Paul had already laid down his basic Christological principle in his second chapter, vs. 16-18: “For indeed He does not give aid to angels, but He does give aid to the seed of Abraham. Therefore, in all things, He had to be made like His brethren, that He might be in a merciful and faithful High Priest in things pertaining to God, to make propitiation for the sins of the people For in that He Himself has suffered, being tempted, He is able to aid those who are tempted.”

Wow! Could any human being ever ask for more? We all have our Gethsemanes, some sooner, some later. So black the sky, so brassy the heavens—but lo, we have these promises in NT words that Jesus did not have. He really tasted death like we will never have to—even though we may fall into His arms in our earthly sleep. He “tasted Godforsakenness”  like we will never have to!

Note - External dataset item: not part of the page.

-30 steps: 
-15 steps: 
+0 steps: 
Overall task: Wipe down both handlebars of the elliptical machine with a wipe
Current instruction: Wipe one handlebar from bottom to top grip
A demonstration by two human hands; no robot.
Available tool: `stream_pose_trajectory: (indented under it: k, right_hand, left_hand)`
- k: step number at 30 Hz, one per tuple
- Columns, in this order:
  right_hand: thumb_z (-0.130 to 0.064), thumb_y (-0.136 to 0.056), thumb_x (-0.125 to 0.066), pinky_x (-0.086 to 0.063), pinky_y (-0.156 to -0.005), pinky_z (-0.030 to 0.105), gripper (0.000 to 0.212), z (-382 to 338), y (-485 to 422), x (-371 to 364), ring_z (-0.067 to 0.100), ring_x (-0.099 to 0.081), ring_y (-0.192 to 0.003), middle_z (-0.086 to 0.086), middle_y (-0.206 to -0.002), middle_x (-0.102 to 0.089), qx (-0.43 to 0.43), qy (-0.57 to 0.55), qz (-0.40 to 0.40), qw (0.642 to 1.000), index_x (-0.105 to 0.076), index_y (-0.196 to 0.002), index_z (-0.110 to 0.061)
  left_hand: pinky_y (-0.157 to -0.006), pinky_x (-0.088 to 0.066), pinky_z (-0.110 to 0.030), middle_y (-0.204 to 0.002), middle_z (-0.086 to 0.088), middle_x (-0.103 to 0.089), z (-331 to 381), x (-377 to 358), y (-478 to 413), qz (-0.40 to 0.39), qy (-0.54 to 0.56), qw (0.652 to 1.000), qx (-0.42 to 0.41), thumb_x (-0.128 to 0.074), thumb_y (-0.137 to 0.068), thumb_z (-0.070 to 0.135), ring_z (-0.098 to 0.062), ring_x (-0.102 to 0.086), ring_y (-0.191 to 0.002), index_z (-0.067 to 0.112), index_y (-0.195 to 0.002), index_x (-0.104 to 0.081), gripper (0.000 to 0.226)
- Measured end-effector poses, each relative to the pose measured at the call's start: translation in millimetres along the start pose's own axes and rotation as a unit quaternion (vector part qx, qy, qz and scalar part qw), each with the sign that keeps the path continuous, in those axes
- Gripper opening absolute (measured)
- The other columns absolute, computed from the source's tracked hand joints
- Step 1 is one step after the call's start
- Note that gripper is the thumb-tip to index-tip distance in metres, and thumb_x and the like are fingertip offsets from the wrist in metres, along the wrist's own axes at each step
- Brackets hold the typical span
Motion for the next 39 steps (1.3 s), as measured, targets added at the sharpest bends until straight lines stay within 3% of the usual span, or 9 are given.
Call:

Never! Because He was the Pathfinder who showed us how to go through earth’s surprises, earth’s awful dreariness, earth’s frightful long nights.  Praise His wonderful job as our Living Savior!

How does this all work? I now know that I do not face any earthy issue, no physical pain or weariness, no human disappointment, no marvelous, almost wonderful temptation in which everything seems so right, that He has not faced. But I know that when I pray for guidance, the Holy Spirit will give me the same counsel and power that Jesus needed in those same circumstances. That’s why He is my Savior today, saving me from those same human Black Holes, the same “reasons” to question the Father with my “whys”?  Thank you Father, Jesus and the Holy Ghost!  I can’t make it without you!